Studio album by Jean-Pascal Beintus

= Wolf Tracks and Peter and the Wolf =

Album by Jean-Pascal Beintus

Wolf Tracks and Peter and the Wolf is a 2003 album that combined the orchestral composition Peter and the Wolf by Sergei Prokofiev with a 2002 composition, Wolf Tracks, which had its score written by French composer Jean-Pascal Beintus and text written by Walt Kraemer. The project was conceived and commissioned by the Russian National Orchestra, under the artistic direction of Kent Nagano.

Wolf Tracks, which has the alternate title The Wolf and Peter, is meant to be both a sequel to and a retelling of Peter and the Wolf. In the story, Peter's grandson, also named Peter, hears his grandfather describe his encounter with the wolf, and decides that he too should track and hunt down a wolf just as his grandfather did. His grandfather protests, saying that wolves should be left alone, because, "with their forests nearly gone, they've become hungry, desperate animals," but Peter ignores his grandfather's advice and goes off into the woods. There, Peter sees "a thin gray Wolf", out to find prey for his family, then chases it and captures it. Peter then hears the wolf's whimpering, and sees "the slate-blue beauty of his captive's eyes", and realizes that his grandfather was correct about the wolves being endangered; he realizes that "It wasn't really Peter's wolf at all. Wolves belong to the world... their world, our world of wonder, of nature’s splendor." He lets the wolf go free, and goes home to his grandfather. In the final scene, this Peter is now an old man, retelling the story of his adventure to his granddaughter.

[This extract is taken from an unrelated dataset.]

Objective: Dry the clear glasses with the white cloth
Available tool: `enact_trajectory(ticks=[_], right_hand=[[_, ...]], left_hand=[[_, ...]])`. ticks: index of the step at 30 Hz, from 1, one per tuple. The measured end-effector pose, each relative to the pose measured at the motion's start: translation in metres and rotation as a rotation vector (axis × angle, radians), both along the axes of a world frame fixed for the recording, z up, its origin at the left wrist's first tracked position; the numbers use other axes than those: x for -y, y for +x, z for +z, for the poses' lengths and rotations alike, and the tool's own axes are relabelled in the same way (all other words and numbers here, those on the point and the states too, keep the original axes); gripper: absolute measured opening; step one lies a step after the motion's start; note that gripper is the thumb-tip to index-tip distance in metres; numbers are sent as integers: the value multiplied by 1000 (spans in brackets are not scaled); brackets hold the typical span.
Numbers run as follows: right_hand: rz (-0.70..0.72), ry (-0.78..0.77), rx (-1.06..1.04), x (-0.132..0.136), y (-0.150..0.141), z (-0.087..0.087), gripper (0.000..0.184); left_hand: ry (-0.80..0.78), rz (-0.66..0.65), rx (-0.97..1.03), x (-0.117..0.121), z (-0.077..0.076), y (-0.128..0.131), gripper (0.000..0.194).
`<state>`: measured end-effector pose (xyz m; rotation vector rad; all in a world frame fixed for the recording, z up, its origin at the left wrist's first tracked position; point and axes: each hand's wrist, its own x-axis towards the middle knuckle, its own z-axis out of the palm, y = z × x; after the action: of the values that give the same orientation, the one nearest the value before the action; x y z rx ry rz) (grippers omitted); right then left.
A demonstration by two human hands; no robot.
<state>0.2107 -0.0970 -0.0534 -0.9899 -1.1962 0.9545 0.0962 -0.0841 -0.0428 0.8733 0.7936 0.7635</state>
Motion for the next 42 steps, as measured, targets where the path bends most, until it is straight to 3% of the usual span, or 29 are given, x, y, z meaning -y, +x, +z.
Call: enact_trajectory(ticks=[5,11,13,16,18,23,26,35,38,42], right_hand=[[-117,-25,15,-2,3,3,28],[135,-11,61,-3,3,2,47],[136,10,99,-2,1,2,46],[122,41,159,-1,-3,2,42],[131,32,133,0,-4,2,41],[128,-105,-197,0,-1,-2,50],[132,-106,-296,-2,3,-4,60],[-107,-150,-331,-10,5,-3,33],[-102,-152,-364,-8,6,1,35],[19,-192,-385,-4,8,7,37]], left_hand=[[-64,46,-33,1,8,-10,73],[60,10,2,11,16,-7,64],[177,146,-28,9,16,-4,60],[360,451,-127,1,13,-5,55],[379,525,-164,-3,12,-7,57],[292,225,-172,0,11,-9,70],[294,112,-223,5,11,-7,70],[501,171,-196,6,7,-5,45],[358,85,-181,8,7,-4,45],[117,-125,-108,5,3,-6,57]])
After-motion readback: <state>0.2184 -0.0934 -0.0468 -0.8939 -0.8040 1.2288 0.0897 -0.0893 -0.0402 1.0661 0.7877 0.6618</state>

Recordings were made in several languages. The main version, in English, had Peter and the Wolf narrated by Sophia Loren, and Wolf Tracks narrated by Bill Clinton. Three spoken-word sections, Introduction, Intermezzo and Epilogue, were recorded by Mikhail Gorbachev, who spoke in Russian, with a translation that followed in English. Each of three designated a charity to receive their royalties: Loren to the Magic of Music, an arts program for youth; Clinton to the International AIDS Trust; and Gorbachev to Green Cross International, an environmental charity.

A Spanish language version was released in 2005, with narration by Antonio Banderas and Sophia Loren. Versions were also released in Russian, narrated by actors Oleg Tabakov and Sergey Bezrukov and Mandarin Chinese, narrated by actor Pu Cunxin and television anchor Xiao Lu.

The art on the CD's cover and booklet was drawn by several orphans and disabled children from Moscow. The drawings were selected from the hundreds shown at the "How I See Music" Exhibition, an annual event sponsored by the RNO at the Moscow Conservatory.

==Awards==
The recording received a Grammy in 2004, for Best Spoken Word Album for Children, the first one ever awarded to either a former U.S. President or a Russian orchestra.